Assignment: Print the data below again in full, exactly as it stands, with no images.
*** Information provided Section Begins ***
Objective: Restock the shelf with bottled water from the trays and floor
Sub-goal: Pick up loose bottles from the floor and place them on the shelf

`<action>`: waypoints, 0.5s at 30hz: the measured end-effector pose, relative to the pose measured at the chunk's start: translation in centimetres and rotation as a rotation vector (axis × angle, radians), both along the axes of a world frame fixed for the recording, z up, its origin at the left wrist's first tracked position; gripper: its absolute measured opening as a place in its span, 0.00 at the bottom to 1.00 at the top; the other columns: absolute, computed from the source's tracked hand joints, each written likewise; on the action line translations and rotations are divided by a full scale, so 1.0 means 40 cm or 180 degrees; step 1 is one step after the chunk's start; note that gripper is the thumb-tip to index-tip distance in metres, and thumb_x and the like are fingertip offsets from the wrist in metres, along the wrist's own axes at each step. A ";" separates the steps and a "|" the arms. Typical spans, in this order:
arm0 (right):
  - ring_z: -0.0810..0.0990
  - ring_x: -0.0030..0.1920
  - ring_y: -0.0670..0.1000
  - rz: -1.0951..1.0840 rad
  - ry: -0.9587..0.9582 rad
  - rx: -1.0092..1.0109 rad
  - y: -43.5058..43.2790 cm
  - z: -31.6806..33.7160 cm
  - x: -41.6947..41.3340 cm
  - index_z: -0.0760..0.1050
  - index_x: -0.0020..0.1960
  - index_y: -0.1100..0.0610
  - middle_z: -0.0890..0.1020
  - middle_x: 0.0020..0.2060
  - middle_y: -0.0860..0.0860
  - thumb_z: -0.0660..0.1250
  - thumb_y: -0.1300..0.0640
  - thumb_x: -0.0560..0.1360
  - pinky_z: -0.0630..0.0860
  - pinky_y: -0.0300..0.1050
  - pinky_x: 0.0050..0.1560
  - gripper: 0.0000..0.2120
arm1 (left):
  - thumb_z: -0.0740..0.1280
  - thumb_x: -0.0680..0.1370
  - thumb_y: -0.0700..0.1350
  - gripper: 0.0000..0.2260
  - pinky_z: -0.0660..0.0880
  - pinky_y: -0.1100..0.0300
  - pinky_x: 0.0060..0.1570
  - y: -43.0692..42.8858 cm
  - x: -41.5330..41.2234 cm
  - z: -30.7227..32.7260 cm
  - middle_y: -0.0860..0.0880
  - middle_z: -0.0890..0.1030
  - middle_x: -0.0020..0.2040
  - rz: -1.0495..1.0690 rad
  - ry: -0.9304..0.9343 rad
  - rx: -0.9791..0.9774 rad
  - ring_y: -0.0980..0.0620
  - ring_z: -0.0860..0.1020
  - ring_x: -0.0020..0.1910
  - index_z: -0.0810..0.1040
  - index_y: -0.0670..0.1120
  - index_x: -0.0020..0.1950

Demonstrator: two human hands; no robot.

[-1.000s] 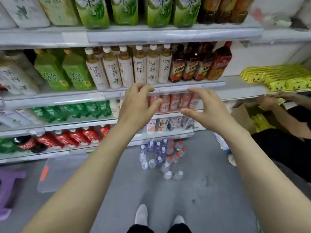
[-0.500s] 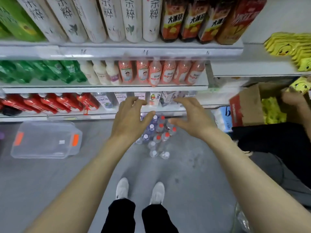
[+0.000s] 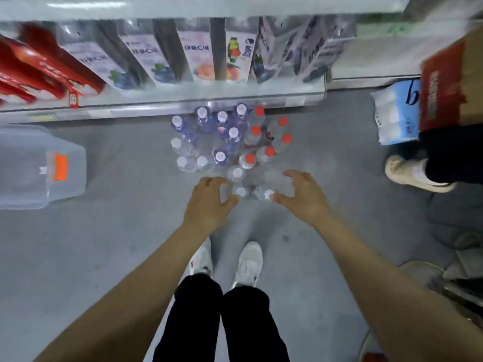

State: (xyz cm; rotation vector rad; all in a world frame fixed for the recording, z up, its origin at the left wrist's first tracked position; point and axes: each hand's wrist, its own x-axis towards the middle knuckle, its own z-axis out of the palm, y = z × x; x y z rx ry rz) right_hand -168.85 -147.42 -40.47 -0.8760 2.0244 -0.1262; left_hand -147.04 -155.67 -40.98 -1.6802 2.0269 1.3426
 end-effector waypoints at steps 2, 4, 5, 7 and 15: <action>0.73 0.69 0.56 -0.0208 -0.0029 0.0115 0.043 -0.138 0.015 0.67 0.76 0.56 0.70 0.71 0.58 0.78 0.51 0.72 0.66 0.41 0.66 0.37 | 0.73 0.75 0.53 0.26 0.67 0.55 0.63 0.024 -0.007 -0.129 0.41 0.72 0.67 0.0052 0.0002 0.0205 0.41 0.72 0.66 0.72 0.46 0.71; 0.71 0.71 0.57 -0.0363 -0.0007 0.0177 0.088 -0.265 0.035 0.65 0.77 0.57 0.70 0.71 0.59 0.79 0.51 0.71 0.65 0.42 0.67 0.39 | 0.75 0.74 0.52 0.30 0.65 0.59 0.61 0.047 -0.011 -0.256 0.40 0.72 0.67 0.0206 0.0039 0.0399 0.42 0.71 0.67 0.70 0.46 0.72; 0.71 0.71 0.57 -0.0488 -0.0013 0.0162 0.109 -0.324 0.045 0.65 0.77 0.57 0.70 0.71 0.59 0.79 0.51 0.70 0.65 0.43 0.68 0.41 | 0.76 0.73 0.52 0.33 0.64 0.62 0.59 0.058 -0.011 -0.315 0.41 0.72 0.67 0.0309 0.0077 0.0469 0.44 0.70 0.68 0.68 0.46 0.74; 0.71 0.71 0.56 -0.0829 -0.0066 0.0051 0.144 -0.434 0.063 0.64 0.78 0.56 0.70 0.71 0.58 0.81 0.50 0.69 0.67 0.45 0.70 0.44 | 0.78 0.71 0.52 0.37 0.62 0.66 0.56 0.078 -0.011 -0.423 0.43 0.72 0.68 0.0407 0.0227 0.0463 0.46 0.68 0.68 0.65 0.49 0.76; 0.71 0.72 0.48 -0.1515 -0.0670 -0.0488 0.209 -0.737 0.064 0.59 0.80 0.44 0.69 0.75 0.48 0.82 0.53 0.68 0.69 0.51 0.74 0.48 | 0.81 0.66 0.49 0.42 0.54 0.85 0.58 0.121 -0.021 -0.713 0.46 0.69 0.71 0.0108 0.0924 0.0156 0.63 0.63 0.64 0.66 0.53 0.77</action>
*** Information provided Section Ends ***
Final answer:
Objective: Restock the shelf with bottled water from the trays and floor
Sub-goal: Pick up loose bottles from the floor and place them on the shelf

`<action>`: waypoints, 0.5s at 30hz: the measured end-effector pose, relative to the pose measured at the chunk's start: translation in centimetres and rotation as a rotation vector (axis × angle, radians), both along the axes of a world frame fixed for the recording, z up, its origin at the left wrist's first tracked position; gripper: its absolute measured opening as a place in its span, 0.00 at the bottom to 1.00 at the top; the other columns: absolute, computed from the source's tracked hand joints, each written likewise; on the action line translations and rotations are divided by a full scale, so 1.0 means 40 cm or 180 degrees; step 1 is one step after the chunk's start; note that gripper is the thumb-tip to index-tip distance in metres, and thumb_x and the like are fingertip offsets from the wrist in metres, along the wrist's own axes at each step. A ";" separates the steps and a "|" the arms. Typical spans, in this order:
arm0 (right):
  - ring_z: -0.0810..0.0990
  - ring_x: -0.0030..0.1920
  - ring_y: -0.0670..0.1000
  - rz: -1.0951..1.0840 rad
  - ry: -0.9587..0.9582 rad
  - rx: -1.0092..1.0109 rad
  - y: -43.5058..43.2790 cm
  - z: -31.6806..33.7160 cm
  - x: -41.6947..41.3340 cm
  - index_z: -0.0760..0.1050
  - index_x: -0.0020..0.1960
  - index_y: -0.1100..0.0610
  - middle_z: -0.0890..0.1020
  - middle_x: 0.0020..0.2060
  - middle_y: -0.0860..0.0860
  - thumb_z: -0.0660..0.1250
  - thumb_y: -0.1300..0.0640
  - thumb_x: -0.0560..0.1360
  - pinky_z: -0.0630..0.0860
  - pinky_y: -0.0300..0.1050
  - pinky_x: 0.0050..0.1560
  - gripper: 0.0000..0.2120
arm1 (left):
  - thumb_z: -0.0740..0.1280
  - thumb_x: -0.0680..0.1370
  - thumb_y: -0.0700..0.1350
  - gripper: 0.0000..0.2260
  - pinky_z: -0.0660..0.0880
  - pinky_y: -0.1100..0.0300
  - pinky_x: 0.0060..0.1570
  - y: -43.0692..42.8858 cm
  - x: -41.5330..41.2234 cm
  - z: -30.7227..32.7260 cm
  - middle_y: -0.0860..0.0880
  - middle_z: -0.0890..0.1030
  - middle_x: -0.0020..0.2040
  - rz: -1.0495..1.0690 rad
  - ry: -0.9304..0.9343 rad
  - rx: -0.9791..0.9774 rad
  - ring_y: -0.0980..0.0620
  - ring_z: -0.0860..0.1020
  - ring_x: -0.0020..0.1910
  - index_z: -0.0810..0.1040
  - index_y: -0.0670..0.1120
  - index_x: -0.0020..0.1950

Demonstrator: two human hands; no robot.

[-1.000s] 
[-0.500s] 
[+0.000s] 

State: (xyz cm; rotation vector rad; all in a world frame fixed for the recording, z up, its origin at the left wrist's first tracked position; point and axes: each hand's wrist, its own x-axis towards the middle knuckle, its own z-axis out of the palm, y = z × x; x y z rx ry rz) right_hand -168.85 -147.42 -40.47 -0.8760 2.0244 -0.1262; left_hand -147.04 -155.67 -40.98 -1.6802 2.0269 1.3426
 end-effector waypoints at steps 2, 4, 5, 7 and 15: <action>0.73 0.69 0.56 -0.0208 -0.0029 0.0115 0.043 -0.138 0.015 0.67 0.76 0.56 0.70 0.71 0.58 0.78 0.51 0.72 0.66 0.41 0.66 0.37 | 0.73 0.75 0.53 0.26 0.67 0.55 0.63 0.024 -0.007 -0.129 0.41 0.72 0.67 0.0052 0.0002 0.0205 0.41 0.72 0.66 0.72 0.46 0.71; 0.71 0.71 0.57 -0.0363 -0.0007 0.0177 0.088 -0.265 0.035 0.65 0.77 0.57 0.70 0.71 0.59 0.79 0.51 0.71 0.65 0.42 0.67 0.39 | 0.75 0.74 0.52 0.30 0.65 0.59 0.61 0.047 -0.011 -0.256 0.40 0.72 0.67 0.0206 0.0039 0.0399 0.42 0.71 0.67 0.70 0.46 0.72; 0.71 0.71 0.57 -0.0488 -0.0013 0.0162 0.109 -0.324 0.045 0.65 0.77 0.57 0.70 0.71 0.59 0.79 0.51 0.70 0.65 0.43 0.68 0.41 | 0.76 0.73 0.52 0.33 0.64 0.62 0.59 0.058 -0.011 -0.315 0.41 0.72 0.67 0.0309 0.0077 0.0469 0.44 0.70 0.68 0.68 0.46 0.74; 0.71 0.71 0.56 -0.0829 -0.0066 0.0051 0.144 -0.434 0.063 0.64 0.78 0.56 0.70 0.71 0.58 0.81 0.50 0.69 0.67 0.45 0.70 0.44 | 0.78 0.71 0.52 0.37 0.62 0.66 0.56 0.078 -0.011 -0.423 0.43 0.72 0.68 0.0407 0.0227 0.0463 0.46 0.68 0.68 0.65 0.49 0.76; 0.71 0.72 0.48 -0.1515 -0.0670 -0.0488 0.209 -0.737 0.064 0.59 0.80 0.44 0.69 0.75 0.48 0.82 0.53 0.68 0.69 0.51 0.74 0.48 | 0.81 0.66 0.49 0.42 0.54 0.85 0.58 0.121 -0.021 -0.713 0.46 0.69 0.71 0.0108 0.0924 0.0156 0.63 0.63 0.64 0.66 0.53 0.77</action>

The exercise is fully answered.